Le listening-bar Octave, ruelle Shcherbakov, est un projet d'Alexander Gutakovsky, avec la carte des boissons de Nikolay Orekhov : son Hi-Fi, plus d'une centaine de bouteilles de vin d'avant-garde et une cuisine aux accents européens et asiatiques.

L'intérieur d'Octave est construit autour de deux systèmes Hi-Fi visibles dès le seuil : la légendaire Altec Lansing de 1978, à amplification à lampes, et l'australienne Pitt & Giblin Superwax, assemblée à la main. Beaucoup de bois sombre, des tables basses, des luminaires des années 70-80, du mobilier vintage — une partie des objets est en vente, chacun accompagné d'une carte racontant son histoire. Sur les murs, des tableaux issus de galeries pétersbourgeoises ; sur les étagères, des rangées de bouteilles et des disques vinyles. Les hauts plafonds s'écartent du canon du listening-bar japonais, mais ce sont précisément eux qui donnent à l'espace son ampleur particulière.

Selon l'équipe de notre guide gastronomique, on se retrouve en entrant dans des années 70 élégantes, sans kitsch, avec un minimum de détails : vin, vinyle, énormes enceintes, tables basses et bois dans la finition.

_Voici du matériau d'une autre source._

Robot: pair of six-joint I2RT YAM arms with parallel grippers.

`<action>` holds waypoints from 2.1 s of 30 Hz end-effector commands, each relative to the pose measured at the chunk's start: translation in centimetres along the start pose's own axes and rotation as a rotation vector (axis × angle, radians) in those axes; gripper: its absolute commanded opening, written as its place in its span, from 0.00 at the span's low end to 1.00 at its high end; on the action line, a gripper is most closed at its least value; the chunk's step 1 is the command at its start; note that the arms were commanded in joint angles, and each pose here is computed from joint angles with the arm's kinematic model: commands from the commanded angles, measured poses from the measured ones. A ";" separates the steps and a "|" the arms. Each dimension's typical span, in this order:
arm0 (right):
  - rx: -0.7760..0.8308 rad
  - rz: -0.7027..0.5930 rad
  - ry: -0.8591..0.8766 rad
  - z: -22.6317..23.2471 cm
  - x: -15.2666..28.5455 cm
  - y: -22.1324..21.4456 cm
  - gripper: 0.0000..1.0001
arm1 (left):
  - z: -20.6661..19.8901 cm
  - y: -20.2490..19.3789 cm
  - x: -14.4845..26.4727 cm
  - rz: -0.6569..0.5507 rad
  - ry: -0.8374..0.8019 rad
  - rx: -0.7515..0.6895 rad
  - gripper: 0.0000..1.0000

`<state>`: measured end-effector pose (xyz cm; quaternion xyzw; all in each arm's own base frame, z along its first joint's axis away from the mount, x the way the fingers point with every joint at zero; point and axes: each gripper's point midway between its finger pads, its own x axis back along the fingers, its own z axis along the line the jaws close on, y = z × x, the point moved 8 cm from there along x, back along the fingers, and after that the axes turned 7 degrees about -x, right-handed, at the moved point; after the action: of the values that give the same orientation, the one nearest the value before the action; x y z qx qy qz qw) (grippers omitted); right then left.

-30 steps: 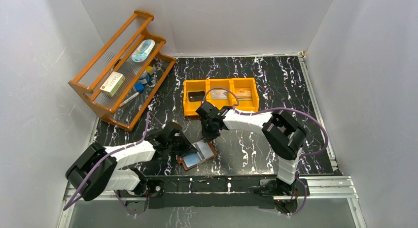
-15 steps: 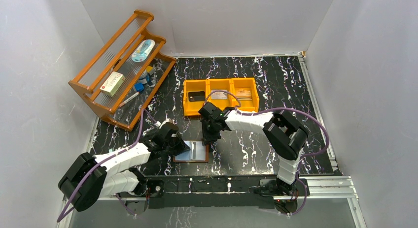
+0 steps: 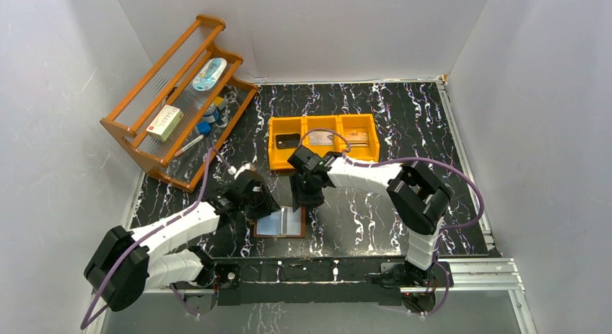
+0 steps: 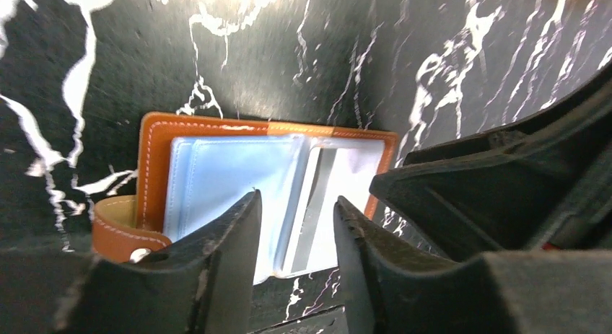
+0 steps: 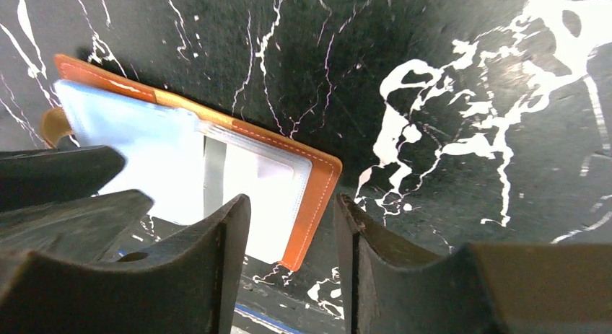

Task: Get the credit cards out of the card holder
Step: Remove the credit card from the card holder.

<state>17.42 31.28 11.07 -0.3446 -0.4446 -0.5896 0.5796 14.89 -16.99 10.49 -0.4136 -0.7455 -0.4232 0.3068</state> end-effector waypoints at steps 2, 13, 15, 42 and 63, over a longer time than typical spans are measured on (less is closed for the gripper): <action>0.046 -0.083 -0.064 1.1 2.5 1.2 0.58 | 1.0 2.5 2.9 -0.100 0.163 -0.078 0.48; 0.138 -0.048 0.018 5.4 0.7 -0.9 0.58 | 3.1 0.9 1.0 0.060 0.120 0.052 0.54; 0.151 -0.070 -0.048 5.5 0.4 -0.8 0.58 | 3.4 0.4 0.8 0.080 0.120 0.061 0.54; 0.282 -0.199 -0.409 4.0 -1.7 -3.0 0.29 | 3.4 -0.1 0.8 0.060 0.034 0.114 0.33; -0.032 -0.045 0.250 -0.1 3.4 0.1 0.39 | 0.0 2.1 2.2 0.111 -0.087 -0.041 0.54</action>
<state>17.96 28.48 14.04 -0.3025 -0.4314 -0.6429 0.5559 15.79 -14.82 13.27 -0.4258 -0.7494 -0.4098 0.2985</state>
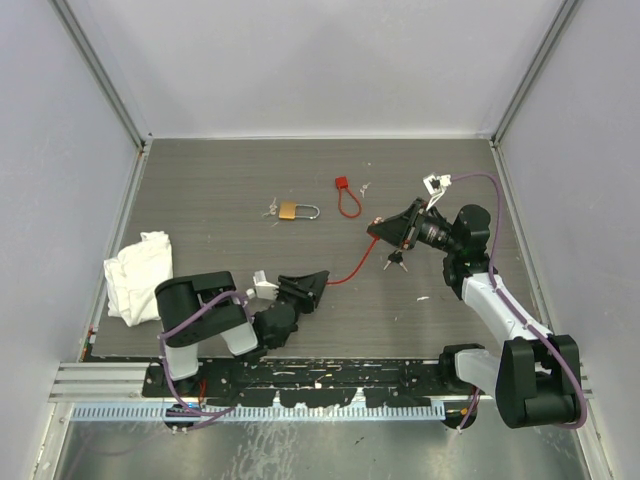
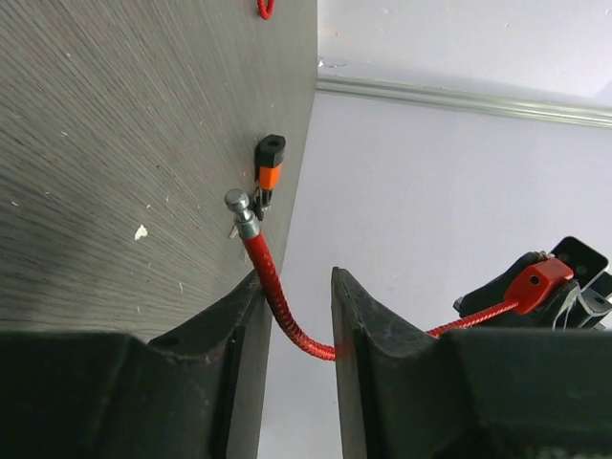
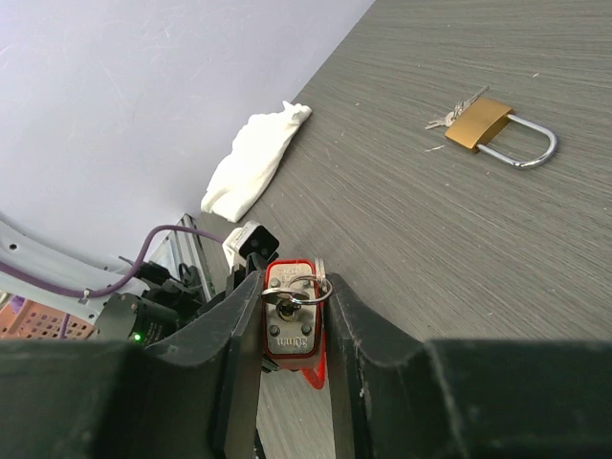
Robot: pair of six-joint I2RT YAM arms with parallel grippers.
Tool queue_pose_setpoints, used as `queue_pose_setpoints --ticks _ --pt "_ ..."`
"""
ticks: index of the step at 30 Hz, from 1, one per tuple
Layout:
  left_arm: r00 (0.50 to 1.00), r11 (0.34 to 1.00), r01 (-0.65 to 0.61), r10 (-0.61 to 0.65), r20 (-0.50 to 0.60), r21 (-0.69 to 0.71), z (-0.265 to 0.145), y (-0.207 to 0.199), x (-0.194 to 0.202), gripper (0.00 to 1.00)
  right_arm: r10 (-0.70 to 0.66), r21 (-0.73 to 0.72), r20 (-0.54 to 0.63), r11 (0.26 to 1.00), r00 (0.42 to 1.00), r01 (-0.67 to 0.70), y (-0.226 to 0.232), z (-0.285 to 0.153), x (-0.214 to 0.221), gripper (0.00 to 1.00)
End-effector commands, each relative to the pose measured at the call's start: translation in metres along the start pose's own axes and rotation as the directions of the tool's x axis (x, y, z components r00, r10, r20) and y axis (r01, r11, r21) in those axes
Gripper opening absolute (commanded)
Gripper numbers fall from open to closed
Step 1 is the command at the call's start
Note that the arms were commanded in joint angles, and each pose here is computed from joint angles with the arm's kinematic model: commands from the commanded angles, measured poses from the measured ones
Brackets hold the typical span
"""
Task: Lock with the key
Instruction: Lock the lock.
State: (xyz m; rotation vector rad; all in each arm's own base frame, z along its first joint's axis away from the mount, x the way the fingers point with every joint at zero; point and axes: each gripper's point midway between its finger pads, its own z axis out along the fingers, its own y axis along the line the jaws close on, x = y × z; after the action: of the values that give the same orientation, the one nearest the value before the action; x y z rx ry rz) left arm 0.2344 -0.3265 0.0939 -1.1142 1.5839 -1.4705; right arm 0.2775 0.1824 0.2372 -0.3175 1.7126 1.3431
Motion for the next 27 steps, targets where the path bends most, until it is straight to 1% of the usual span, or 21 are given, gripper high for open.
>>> queue_pose_setpoints --ticks 1,4,8,10,12,14,16,18,21,24,26,27 --pt "0.999 0.999 0.029 -0.031 0.045 0.042 -0.003 -0.012 -0.01 0.3 -0.092 -0.028 0.041 0.995 0.995 0.093 0.013 -0.001 -0.018 0.01" --pt "0.998 0.999 -0.005 0.003 0.063 0.038 -0.004 -0.01 -0.017 0.23 -0.091 -0.033 0.036 0.995 0.995 0.092 0.014 -0.001 -0.016 0.01" --pt "0.996 0.995 -0.085 0.083 0.038 0.049 0.0 -0.016 -0.015 0.06 -0.104 -0.049 0.028 0.993 0.994 0.106 0.017 0.0 -0.015 0.01" --pt "0.989 0.986 -0.15 0.149 0.018 0.067 0.003 -0.021 -0.012 0.0 -0.119 -0.068 0.013 0.99 0.993 0.12 0.021 0.002 -0.012 0.01" --pt "0.972 0.967 -0.235 0.237 -0.005 0.104 0.005 -0.033 -0.006 0.0 -0.143 -0.088 -0.014 0.986 0.99 0.141 0.025 0.004 -0.008 0.01" --pt "0.938 0.93 -0.338 0.346 -0.033 0.143 0.006 -0.043 0.004 0.0 -0.177 -0.102 -0.04 0.98 0.983 0.172 0.029 0.007 -0.002 0.01" --pt "0.88 0.873 -0.453 0.47 -0.064 0.177 0.004 -0.052 0.014 0.0 -0.204 -0.124 -0.06 0.973 0.977 0.196 0.034 0.009 0.002 0.01" --pt "0.783 0.783 -0.588 0.614 -0.098 0.203 0.002 -0.059 0.024 0.0 -0.228 -0.145 -0.073 0.965 0.971 0.216 0.038 0.011 0.005 0.01" --pt "0.607 0.629 -0.746 0.777 -0.163 0.218 -0.006 -0.062 0.032 0.0 -0.26 -0.173 -0.088 0.955 0.962 0.242 0.045 0.012 0.008 0.01" --pt "0.458 0.491 -0.837 0.87 -0.184 0.239 -0.016 -0.067 0.028 0.0 -0.282 -0.204 -0.097 0.944 0.954 0.258 0.052 0.012 0.011 0.01" --pt "0.376 0.416 -0.872 0.907 -0.192 0.259 -0.021 -0.069 0.025 0.0 -0.288 -0.222 -0.102 0.94 0.952 0.26 0.056 0.013 0.012 0.01" --pt "0.343 0.387 -0.882 0.919 -0.197 0.271 -0.024 -0.071 0.025 0.0 -0.291 -0.23 -0.104 0.937 0.951 0.262 0.057 0.012 0.013 0.01"
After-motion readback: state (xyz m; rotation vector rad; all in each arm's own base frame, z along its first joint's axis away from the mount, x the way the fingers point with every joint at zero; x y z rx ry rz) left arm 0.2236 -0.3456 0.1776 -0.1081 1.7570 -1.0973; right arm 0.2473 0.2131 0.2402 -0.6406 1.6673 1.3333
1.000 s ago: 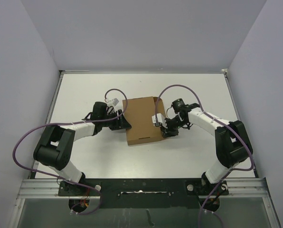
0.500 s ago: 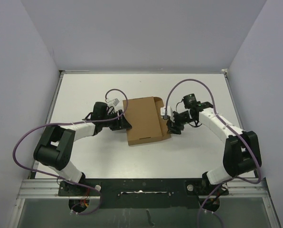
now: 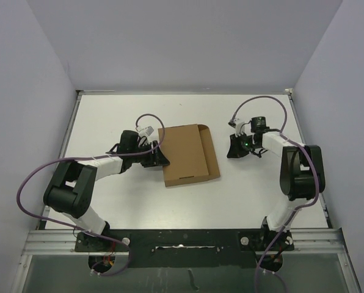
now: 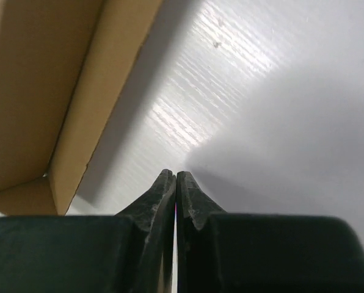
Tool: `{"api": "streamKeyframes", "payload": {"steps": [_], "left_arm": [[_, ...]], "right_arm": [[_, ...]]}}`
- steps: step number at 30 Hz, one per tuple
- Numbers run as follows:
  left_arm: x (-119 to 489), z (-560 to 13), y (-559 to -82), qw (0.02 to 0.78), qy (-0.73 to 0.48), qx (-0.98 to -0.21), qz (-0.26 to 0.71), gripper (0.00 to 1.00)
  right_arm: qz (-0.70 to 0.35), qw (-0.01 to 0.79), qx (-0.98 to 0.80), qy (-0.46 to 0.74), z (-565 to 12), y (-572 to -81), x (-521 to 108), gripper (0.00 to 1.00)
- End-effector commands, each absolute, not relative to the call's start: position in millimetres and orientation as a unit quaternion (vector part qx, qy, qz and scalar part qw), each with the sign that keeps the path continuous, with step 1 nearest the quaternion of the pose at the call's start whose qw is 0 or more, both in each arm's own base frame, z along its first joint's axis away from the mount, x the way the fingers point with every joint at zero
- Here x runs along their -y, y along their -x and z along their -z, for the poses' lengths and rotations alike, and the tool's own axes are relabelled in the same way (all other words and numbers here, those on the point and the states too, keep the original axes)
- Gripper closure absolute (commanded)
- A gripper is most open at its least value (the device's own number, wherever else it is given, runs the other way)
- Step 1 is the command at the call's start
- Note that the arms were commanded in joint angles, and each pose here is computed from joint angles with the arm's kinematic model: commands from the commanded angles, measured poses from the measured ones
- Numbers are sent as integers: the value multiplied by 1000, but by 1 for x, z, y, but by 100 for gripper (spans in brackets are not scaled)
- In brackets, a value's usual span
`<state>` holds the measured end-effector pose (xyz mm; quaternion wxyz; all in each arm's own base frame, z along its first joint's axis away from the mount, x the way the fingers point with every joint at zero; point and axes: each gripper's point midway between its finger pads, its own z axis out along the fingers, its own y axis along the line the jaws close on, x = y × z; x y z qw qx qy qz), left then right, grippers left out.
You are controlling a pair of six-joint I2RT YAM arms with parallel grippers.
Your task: Fold the paper box
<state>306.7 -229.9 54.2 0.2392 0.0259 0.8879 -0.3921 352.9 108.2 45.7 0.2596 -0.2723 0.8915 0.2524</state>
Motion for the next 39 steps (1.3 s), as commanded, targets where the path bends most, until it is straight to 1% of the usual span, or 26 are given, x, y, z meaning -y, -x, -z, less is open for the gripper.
{"api": "streamKeyframes", "payload": {"steps": [1,13,14,20,24,29,35,39], "left_arm": [[226,-38,-303,217,-31,-901,374,51],[232,-35,-302,204,-38,-901,381,51],[236,-42,-309,212,-43,-897,385,52],[244,-41,-312,204,-55,-899,384,52],[246,-40,-315,202,-59,-900,381,51],[247,-41,-319,199,-66,-902,378,51],[243,-42,-319,200,-63,-904,373,50],[237,-50,-324,214,-54,-902,371,46]], "right_arm": [[-270,256,-908,193,-46,-376,-121,100],[-392,202,-879,178,-46,-359,-175,100],[-404,199,-875,178,-48,-357,-179,100],[-447,212,-845,202,-74,-347,-198,100],[-443,222,-835,238,-84,-337,-212,100],[-410,221,-846,260,-79,-334,-215,100],[-317,234,-892,223,-61,-355,-167,100],[-291,252,-896,221,-63,-361,-148,100]]}}
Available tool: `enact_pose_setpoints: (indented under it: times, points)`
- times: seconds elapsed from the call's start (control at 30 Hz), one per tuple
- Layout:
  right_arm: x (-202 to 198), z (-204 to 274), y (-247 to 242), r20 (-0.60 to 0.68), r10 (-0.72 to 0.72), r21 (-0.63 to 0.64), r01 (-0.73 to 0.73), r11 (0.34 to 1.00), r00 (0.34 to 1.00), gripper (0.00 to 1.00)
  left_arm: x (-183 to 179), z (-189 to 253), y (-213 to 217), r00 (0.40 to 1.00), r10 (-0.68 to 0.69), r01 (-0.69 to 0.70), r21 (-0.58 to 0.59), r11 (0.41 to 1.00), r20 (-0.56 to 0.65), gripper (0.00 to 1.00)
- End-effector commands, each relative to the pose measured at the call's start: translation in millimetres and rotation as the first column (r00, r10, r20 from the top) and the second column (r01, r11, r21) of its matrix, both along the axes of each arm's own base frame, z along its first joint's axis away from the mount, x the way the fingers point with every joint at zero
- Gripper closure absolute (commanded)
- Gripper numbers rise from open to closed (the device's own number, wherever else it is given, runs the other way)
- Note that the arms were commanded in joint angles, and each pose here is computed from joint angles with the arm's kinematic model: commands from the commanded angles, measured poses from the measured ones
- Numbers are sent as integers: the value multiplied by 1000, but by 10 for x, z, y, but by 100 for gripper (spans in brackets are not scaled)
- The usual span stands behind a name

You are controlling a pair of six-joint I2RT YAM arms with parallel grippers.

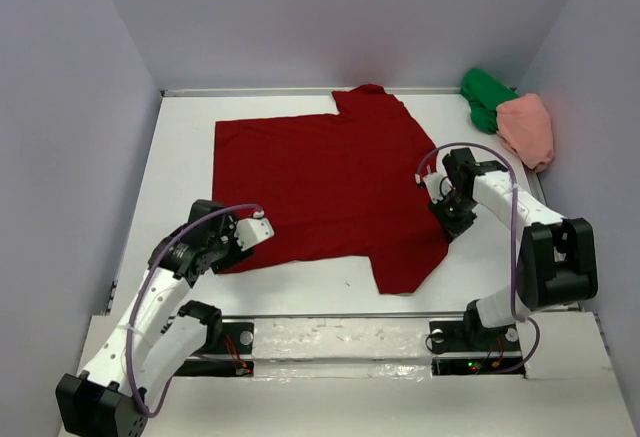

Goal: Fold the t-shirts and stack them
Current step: Flatten out the tshirt, then grap the side of the flattened tshirt closest away from the robot with both arms

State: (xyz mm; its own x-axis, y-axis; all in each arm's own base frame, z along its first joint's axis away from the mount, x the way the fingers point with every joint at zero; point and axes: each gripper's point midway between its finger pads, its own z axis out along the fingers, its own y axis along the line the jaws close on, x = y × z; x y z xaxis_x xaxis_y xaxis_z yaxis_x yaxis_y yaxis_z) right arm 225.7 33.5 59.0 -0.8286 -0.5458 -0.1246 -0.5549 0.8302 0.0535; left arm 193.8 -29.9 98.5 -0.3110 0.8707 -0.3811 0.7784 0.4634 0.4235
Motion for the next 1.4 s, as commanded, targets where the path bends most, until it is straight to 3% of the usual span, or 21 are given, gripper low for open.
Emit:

Le vibe : 10 sur 10.

La carte des boissons est composée par Nikolay Orekhov. On y trouve des twists sur des classiques — Lemon Pie Negroni, Perfect Mojito au gin et à l'agricole — et des expérimentations d'auteur comme l'Adonis Russian Tea. Le vin occupe une place à part : plus de cent bouteilles d'avant-garde et de terroir sur les étagères, 10 à 12 références servies au verre, dont du champagne.

La cuisine marie accents européens et asiatiques. À la carte : un steak de bœuf et un loup de mer au grill japonais, un tartare classique, un pâté de foie de lapin à la cerise, du jambon, une planche de fromages, des olives marinées à la menthe. Une mention particulière pour le loup de mer au raisin et au lard : un poisson dense, du raisin légèrement sucré, l'accent salé du lard et des feuilles de romaine — un plat umami où les détails s'assemblent sans effort apparent.

Le caractère du lieu change selon le jour de la semaine. Le week-end, des DJ officient, la salle s'anime, on danse. Du lundi au jeudi, l'ambiance est plus intimiste : le vinyle résonne, la conversation autour d'un verre ne se fait pas au cri. Le bon équilibre du volume sonore est l'un des traits marquants d'Octave : la musique se ressent, mais ne pèse pas. Nos clients mystères ont donné 10 sur 10 au moment passé — pour l'atmosphère, le son et la sensation d'ensemble de l'espace.

Des enchères et des expositions artistiques sont prévues directement dans le bar. Pour l'heure, le listening-bar Octave, ruelle Shcherbakov, reste l'une des rares adresses de Saint-Pétersbourg où le son Hi-Fi, les cocktails signature et le vin d'avant-garde coexistent dans un même espace, sans compromis.